> **Assigned task**:
In the copy of the lines below, leave out pictures and print everything else exactly.

> **Extracted material**:
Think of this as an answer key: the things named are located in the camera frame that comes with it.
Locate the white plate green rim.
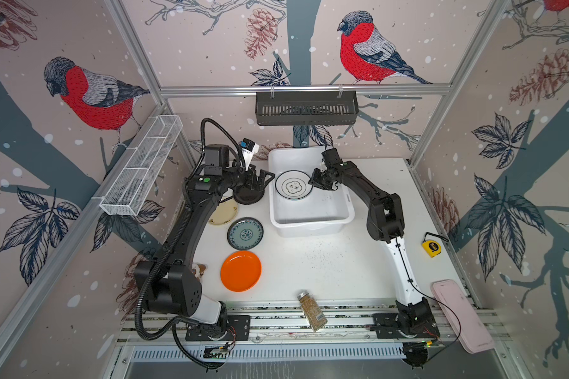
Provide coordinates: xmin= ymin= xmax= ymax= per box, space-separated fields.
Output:
xmin=274 ymin=170 xmax=313 ymax=201

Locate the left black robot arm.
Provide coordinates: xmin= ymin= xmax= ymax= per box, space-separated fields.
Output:
xmin=133 ymin=118 xmax=275 ymax=347

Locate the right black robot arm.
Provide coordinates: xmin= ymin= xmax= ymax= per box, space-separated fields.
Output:
xmin=309 ymin=148 xmax=439 ymax=338

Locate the black plate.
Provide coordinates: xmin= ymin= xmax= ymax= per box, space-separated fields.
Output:
xmin=232 ymin=186 xmax=266 ymax=205

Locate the beige plate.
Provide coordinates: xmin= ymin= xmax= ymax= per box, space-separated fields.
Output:
xmin=209 ymin=199 xmax=239 ymax=226

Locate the teal patterned plate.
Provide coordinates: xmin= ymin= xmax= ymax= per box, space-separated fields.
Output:
xmin=227 ymin=217 xmax=264 ymax=251

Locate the orange plate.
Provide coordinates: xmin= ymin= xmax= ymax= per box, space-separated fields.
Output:
xmin=220 ymin=251 xmax=262 ymax=292

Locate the brown white dog coaster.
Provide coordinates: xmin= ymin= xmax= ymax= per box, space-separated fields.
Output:
xmin=192 ymin=263 xmax=206 ymax=279

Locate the yellow tape measure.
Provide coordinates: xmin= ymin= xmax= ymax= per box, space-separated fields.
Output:
xmin=422 ymin=239 xmax=443 ymax=257

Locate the glass spice jar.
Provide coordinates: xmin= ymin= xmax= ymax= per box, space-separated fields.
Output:
xmin=297 ymin=291 xmax=327 ymax=332

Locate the small circuit board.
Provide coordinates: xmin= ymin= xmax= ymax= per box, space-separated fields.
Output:
xmin=202 ymin=346 xmax=230 ymax=361

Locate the pink flat case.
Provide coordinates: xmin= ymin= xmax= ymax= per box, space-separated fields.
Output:
xmin=431 ymin=280 xmax=495 ymax=354

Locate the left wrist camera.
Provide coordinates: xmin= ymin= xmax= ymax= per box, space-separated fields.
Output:
xmin=240 ymin=138 xmax=259 ymax=171

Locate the black hanging wall basket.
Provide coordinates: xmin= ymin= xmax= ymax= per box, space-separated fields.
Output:
xmin=255 ymin=91 xmax=359 ymax=126

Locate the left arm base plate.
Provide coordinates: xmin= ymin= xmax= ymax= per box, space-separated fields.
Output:
xmin=185 ymin=315 xmax=251 ymax=342

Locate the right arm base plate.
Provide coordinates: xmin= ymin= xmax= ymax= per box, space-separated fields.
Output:
xmin=370 ymin=313 xmax=440 ymax=340

> **Answer area**:
Think of this as an answer key: the things named are located in the camera frame that comes with it.
Locate the white plate green rim.
Provide coordinates: xmin= ymin= xmax= ymax= per box, space-separated fields.
Output:
xmin=274 ymin=170 xmax=313 ymax=201

Locate the left black robot arm.
Provide coordinates: xmin= ymin= xmax= ymax= per box, space-separated fields.
Output:
xmin=133 ymin=118 xmax=275 ymax=347

Locate the right black robot arm.
Provide coordinates: xmin= ymin= xmax= ymax= per box, space-separated fields.
Output:
xmin=309 ymin=148 xmax=439 ymax=338

Locate the black plate.
Provide coordinates: xmin= ymin= xmax= ymax= per box, space-separated fields.
Output:
xmin=232 ymin=186 xmax=266 ymax=205

Locate the beige plate.
Provide coordinates: xmin= ymin= xmax= ymax= per box, space-separated fields.
Output:
xmin=209 ymin=199 xmax=239 ymax=226

Locate the teal patterned plate.
Provide coordinates: xmin= ymin= xmax= ymax= per box, space-separated fields.
Output:
xmin=227 ymin=217 xmax=264 ymax=251

Locate the orange plate.
Provide coordinates: xmin= ymin= xmax= ymax= per box, space-separated fields.
Output:
xmin=220 ymin=251 xmax=262 ymax=292

Locate the brown white dog coaster.
Provide coordinates: xmin= ymin= xmax= ymax= per box, space-separated fields.
Output:
xmin=192 ymin=263 xmax=206 ymax=279

Locate the yellow tape measure.
Provide coordinates: xmin= ymin= xmax= ymax= per box, space-separated fields.
Output:
xmin=422 ymin=239 xmax=443 ymax=257

Locate the glass spice jar.
Provide coordinates: xmin= ymin= xmax= ymax= per box, space-separated fields.
Output:
xmin=297 ymin=291 xmax=327 ymax=332

Locate the small circuit board.
Provide coordinates: xmin= ymin= xmax= ymax= per box, space-separated fields.
Output:
xmin=202 ymin=346 xmax=230 ymax=361

Locate the pink flat case.
Provide coordinates: xmin= ymin= xmax= ymax= per box, space-separated fields.
Output:
xmin=431 ymin=280 xmax=495 ymax=354

Locate the left wrist camera.
Provide coordinates: xmin= ymin= xmax= ymax= per box, space-separated fields.
Output:
xmin=240 ymin=138 xmax=259 ymax=171

Locate the black hanging wall basket.
Provide coordinates: xmin= ymin= xmax= ymax= per box, space-separated fields.
Output:
xmin=255 ymin=91 xmax=359 ymax=126

Locate the left arm base plate.
Provide coordinates: xmin= ymin= xmax= ymax= per box, space-separated fields.
Output:
xmin=185 ymin=315 xmax=251 ymax=342

Locate the right arm base plate.
Provide coordinates: xmin= ymin= xmax= ymax= per box, space-separated fields.
Output:
xmin=370 ymin=313 xmax=440 ymax=340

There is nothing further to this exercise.